At our meeting held January 15, our attendees enjoyed an outstanding presentation by Jim Ball, co-founder of Alpine Access, a call center that pioneered the home-based agent model. Jim currently operates Extension9 (www.extension9.com) where he works with companies to help them develop their own home-based customer service operations.

Control Companies considering home-based agents are often concerned about managing these agents to assure productivity and quality performance. How do you manage what you can’t see? It takes hiring the right people, putting the right systems and processes in place, communications— challenges that are similarly faced by brick and mortar centers. In Jim’s experience, a well designed program actually has more control than a traditional call center.

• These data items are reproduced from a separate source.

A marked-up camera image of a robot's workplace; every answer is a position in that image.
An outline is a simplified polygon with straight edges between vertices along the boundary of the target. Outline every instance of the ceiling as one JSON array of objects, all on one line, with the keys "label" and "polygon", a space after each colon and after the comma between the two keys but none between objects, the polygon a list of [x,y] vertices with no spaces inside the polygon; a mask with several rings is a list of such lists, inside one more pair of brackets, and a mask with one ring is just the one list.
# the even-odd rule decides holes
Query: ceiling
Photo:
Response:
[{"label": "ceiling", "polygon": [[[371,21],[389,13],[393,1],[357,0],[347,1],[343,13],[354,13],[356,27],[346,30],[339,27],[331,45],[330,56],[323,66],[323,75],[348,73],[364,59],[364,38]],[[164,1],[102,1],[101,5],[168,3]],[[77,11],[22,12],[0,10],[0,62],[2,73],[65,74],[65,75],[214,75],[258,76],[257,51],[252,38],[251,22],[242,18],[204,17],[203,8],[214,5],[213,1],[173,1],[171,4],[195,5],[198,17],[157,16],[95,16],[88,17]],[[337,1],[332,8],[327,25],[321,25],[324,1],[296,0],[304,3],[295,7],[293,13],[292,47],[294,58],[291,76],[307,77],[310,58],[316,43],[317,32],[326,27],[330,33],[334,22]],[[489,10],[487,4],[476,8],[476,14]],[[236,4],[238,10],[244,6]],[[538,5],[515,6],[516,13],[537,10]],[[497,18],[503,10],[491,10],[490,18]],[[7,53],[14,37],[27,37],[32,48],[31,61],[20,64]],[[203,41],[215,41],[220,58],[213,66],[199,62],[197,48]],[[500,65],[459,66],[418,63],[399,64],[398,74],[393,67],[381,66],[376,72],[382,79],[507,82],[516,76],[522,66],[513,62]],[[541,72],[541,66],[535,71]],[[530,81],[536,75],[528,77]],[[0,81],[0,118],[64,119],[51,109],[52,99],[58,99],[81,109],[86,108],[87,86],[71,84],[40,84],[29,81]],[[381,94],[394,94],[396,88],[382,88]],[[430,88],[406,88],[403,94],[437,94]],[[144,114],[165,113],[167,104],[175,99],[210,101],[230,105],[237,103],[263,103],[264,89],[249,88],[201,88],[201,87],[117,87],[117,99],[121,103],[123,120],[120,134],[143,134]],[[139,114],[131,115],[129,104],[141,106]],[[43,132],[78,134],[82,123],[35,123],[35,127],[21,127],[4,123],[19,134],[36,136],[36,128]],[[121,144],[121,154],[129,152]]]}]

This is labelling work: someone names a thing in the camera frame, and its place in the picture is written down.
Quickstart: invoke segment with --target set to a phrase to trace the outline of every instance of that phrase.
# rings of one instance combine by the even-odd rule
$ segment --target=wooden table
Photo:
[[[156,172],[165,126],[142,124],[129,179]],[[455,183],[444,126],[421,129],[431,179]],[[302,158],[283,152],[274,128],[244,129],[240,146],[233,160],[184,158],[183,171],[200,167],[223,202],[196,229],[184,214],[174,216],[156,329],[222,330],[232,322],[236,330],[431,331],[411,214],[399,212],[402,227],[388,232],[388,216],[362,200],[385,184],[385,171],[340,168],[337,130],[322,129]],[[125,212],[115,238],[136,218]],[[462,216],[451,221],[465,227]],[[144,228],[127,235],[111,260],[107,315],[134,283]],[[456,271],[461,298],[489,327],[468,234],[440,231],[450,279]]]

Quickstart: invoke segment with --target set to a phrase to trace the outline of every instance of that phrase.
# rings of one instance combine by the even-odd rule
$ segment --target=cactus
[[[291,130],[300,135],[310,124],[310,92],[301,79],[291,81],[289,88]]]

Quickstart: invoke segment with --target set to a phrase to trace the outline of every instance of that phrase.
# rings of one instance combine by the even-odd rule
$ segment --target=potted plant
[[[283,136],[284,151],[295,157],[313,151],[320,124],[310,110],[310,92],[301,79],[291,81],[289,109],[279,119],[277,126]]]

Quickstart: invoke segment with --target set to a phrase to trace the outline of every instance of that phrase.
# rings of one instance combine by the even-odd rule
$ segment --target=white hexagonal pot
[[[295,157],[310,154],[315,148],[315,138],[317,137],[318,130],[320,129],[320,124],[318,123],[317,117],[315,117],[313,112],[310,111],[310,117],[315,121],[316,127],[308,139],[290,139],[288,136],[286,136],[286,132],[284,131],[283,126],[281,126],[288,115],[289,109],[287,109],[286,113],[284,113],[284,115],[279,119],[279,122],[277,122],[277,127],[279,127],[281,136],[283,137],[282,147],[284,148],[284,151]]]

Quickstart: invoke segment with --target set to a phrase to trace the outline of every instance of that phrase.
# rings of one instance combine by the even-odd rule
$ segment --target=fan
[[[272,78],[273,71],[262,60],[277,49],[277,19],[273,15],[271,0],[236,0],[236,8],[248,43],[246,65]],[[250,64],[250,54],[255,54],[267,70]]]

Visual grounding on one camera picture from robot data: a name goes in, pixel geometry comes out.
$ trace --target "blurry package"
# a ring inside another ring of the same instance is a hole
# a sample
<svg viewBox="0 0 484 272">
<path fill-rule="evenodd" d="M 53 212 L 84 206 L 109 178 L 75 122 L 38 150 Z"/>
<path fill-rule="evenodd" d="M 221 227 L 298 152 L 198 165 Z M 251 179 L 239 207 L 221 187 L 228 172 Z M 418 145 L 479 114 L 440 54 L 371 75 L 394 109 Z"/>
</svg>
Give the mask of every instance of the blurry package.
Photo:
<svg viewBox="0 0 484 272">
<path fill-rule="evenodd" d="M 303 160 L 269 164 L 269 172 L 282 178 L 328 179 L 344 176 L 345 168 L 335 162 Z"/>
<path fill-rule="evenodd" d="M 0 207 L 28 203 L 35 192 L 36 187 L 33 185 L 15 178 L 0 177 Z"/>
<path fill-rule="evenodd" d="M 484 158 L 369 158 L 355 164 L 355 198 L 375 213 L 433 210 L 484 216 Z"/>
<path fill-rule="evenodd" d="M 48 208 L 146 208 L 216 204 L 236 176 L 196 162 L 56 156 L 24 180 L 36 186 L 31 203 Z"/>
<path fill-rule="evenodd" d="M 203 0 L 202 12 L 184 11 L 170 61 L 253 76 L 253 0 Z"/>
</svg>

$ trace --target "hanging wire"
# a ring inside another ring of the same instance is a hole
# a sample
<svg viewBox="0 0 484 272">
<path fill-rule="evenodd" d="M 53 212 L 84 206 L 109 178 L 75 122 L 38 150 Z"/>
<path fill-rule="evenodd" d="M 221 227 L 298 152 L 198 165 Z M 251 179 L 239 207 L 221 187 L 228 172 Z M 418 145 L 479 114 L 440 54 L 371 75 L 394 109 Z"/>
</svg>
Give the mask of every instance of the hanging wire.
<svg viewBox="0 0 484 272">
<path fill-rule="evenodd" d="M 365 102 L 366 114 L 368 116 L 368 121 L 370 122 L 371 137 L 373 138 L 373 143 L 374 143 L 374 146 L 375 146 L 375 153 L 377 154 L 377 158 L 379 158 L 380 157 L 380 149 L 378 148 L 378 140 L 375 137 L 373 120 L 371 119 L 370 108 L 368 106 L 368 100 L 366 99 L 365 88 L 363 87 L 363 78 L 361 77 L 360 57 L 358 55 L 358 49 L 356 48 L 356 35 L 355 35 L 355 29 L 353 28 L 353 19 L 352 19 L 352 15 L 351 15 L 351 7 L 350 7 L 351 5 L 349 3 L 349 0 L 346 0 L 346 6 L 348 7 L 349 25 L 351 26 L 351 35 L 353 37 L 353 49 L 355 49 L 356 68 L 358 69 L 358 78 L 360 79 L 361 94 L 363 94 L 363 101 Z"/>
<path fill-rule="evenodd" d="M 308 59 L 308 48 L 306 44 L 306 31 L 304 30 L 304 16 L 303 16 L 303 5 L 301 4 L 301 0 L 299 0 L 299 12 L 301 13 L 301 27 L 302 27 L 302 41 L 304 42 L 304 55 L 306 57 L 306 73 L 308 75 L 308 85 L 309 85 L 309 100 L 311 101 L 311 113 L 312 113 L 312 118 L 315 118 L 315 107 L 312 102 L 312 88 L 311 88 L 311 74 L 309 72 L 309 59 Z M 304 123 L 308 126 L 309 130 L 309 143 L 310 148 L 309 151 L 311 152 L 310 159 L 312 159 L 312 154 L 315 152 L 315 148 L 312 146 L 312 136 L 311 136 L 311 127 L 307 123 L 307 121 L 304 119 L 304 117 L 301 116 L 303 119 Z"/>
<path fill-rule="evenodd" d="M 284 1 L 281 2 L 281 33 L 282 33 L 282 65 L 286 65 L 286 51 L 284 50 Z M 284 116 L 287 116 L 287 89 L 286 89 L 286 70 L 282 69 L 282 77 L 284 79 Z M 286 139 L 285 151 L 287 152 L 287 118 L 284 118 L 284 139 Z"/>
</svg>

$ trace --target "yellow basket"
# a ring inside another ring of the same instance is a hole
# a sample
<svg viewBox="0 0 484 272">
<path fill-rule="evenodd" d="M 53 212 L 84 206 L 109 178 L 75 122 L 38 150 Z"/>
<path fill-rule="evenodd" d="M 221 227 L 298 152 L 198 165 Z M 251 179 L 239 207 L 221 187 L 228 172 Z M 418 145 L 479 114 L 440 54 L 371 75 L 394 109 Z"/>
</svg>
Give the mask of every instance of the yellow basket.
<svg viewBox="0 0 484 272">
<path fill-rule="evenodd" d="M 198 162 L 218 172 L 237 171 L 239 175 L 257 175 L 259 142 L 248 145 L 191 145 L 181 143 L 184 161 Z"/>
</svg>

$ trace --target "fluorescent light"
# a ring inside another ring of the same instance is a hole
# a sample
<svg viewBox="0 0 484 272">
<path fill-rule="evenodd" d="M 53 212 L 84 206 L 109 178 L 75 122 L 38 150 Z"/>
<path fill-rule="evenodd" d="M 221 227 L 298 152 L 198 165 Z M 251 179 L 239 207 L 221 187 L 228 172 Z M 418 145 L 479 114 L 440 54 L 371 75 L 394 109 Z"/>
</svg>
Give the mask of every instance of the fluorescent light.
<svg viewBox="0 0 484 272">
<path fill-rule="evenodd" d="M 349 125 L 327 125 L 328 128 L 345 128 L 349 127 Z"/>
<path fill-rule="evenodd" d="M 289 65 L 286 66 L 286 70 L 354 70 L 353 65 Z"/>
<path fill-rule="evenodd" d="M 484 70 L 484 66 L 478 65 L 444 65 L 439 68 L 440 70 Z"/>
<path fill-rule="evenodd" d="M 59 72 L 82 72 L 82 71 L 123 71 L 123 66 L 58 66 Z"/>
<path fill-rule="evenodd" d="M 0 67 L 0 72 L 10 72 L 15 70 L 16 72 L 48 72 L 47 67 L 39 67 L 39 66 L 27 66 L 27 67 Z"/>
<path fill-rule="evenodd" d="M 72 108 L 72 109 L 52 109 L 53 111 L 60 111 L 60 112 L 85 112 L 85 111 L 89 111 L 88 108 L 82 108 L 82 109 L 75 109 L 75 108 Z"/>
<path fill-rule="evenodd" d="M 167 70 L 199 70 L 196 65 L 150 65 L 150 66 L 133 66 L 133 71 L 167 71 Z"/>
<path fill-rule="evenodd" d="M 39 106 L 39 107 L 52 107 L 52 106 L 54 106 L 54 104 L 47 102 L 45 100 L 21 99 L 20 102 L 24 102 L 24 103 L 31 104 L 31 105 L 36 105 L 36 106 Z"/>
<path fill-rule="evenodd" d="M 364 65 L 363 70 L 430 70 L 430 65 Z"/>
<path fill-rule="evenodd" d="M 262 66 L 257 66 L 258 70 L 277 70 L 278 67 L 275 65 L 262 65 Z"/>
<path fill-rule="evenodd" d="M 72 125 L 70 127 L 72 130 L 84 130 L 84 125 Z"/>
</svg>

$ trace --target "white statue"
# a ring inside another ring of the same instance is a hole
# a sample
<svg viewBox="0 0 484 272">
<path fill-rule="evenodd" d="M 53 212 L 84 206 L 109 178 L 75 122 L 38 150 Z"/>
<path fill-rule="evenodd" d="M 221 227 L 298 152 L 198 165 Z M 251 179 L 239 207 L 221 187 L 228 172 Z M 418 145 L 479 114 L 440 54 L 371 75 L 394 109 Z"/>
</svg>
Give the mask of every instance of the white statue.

Technology Yes, technology can be an issue but with current high speed internet, 3rd party applications, and proper planning, home-based agents can be an advantage. With a work force distributed over a larger geographic area, a local power outage, for example, affects a very few agents resulting in higher overall reliability.
Training Often viewed as too complex with no way to adequately view and interact with new hires, there are many ways to successfully accomplish training of home based agents. We are already in a time where distance learning, online courses, and interactive webinars are commonplace.
Culture Maintain a common culture can be trying whether working with widespread home-based agents or multi-location brick and mortar facilities. In either case, communication is the key.
Security The common concerns are both data security and protection from computer virus. This can be perceived as a greater risk than with in-house agents. There are readily available solutions, however. It starts with hiring the right people, minimizing access to sensitive data, and monitoring agent activity. Additional solutions include the company providing equipment to home-based agents, VPN and SSL access, software, and Network Access control.
For additional information you may contact Jim Ball at jball@extension9.com.
| Denver Water hosted our meeting and treated us to a tour of their call center following the meeting. The highlight of the tour was seeing their treadmill workstation! The following article by Joe Watt, Community Relations, is reprinted from Denver Water's publication, The Pipeline. No whistling allowed, but you can walk while you work.
Working in Denver Water’s Customer Care call center, taking one call after another, your fingertips practically glued to a keyboard … why, it’s almost like being stuck on a treadmill. Hmmm …What if there were a treadmill, and you could get some exercise while you worked?
The idea might seem crazy (supervisor Kathy Hurt uttered that exact word when she heard about it), but when Sandra Miller, Denver Water’s health guru, proposed a treadmill work station, call center employees leaped at the chance to try it.
Miller saw the treadmill at an ergonomics conference and volunteered Denver Water as a test site for a six-month pilot program. Denver Water is the first Colorado company to test the treadmill work station.
After a demonstration, five people immediately signed up. Now, they work while they walk two hours a day, once in the morning and again in the afternoon. For the study period, employees keep track of their daily weight, time on the treadmill, distance walked and calories burned. Once a month, Miller makes note of their blood pressure. Five other employees have signed up for a second pilot project, and more are ready to try after them. 
The treadmill’s proper name is Walkstation, and it was developed by Steelcase Inc., a maker of office furniture and work areas, and a doctor at the Mayo Clinic.
“I love it,” Kelly Jackson said between calls. She likes the idea of adding movement to her workday, and she thinks there will be health benefits, even if the walking is not quite a workout.
Jackson has used a gym before, but she would “count the seconds” until her workout was over. The Workstation is different.
“The hour flies by – you don’t even notice the time going by,” she said. “That’s what I really like about it.’’ And she saw benefits in her first week of work-walking. “I have more energy when I get home in the evening. I feel more motivated.”
Jackson said she thought it might take some getting used to, walking while talking on a headset, navigating her mouse and typing on a keyboard, but pretty soon it was, well, just like riding a bike. The only adjustment she had to make was learning to control her breathing, so customers wouldn’t think she was running a marathon. (The treadmill’s speed is limited to 2 mph, and participants are urged to start at 0.8 mph and then work their way up.)
“It’s a great morale booster,” said Hurt, who noticed positive changes even in the first week. “This makes time go by faster, and it takes some of the grunge out of the day.”
In truth, Hurt said, the call center has worked hard to free workers from their desks. Before the treadmill, employees had been given wireless headphones so they could get up from their desks and move around, stretch their legs, windmill their arms.
In that sense, this is just the latest step in unchaining the deskbound, but Denver Water’s call center workers are definitely off and …walking.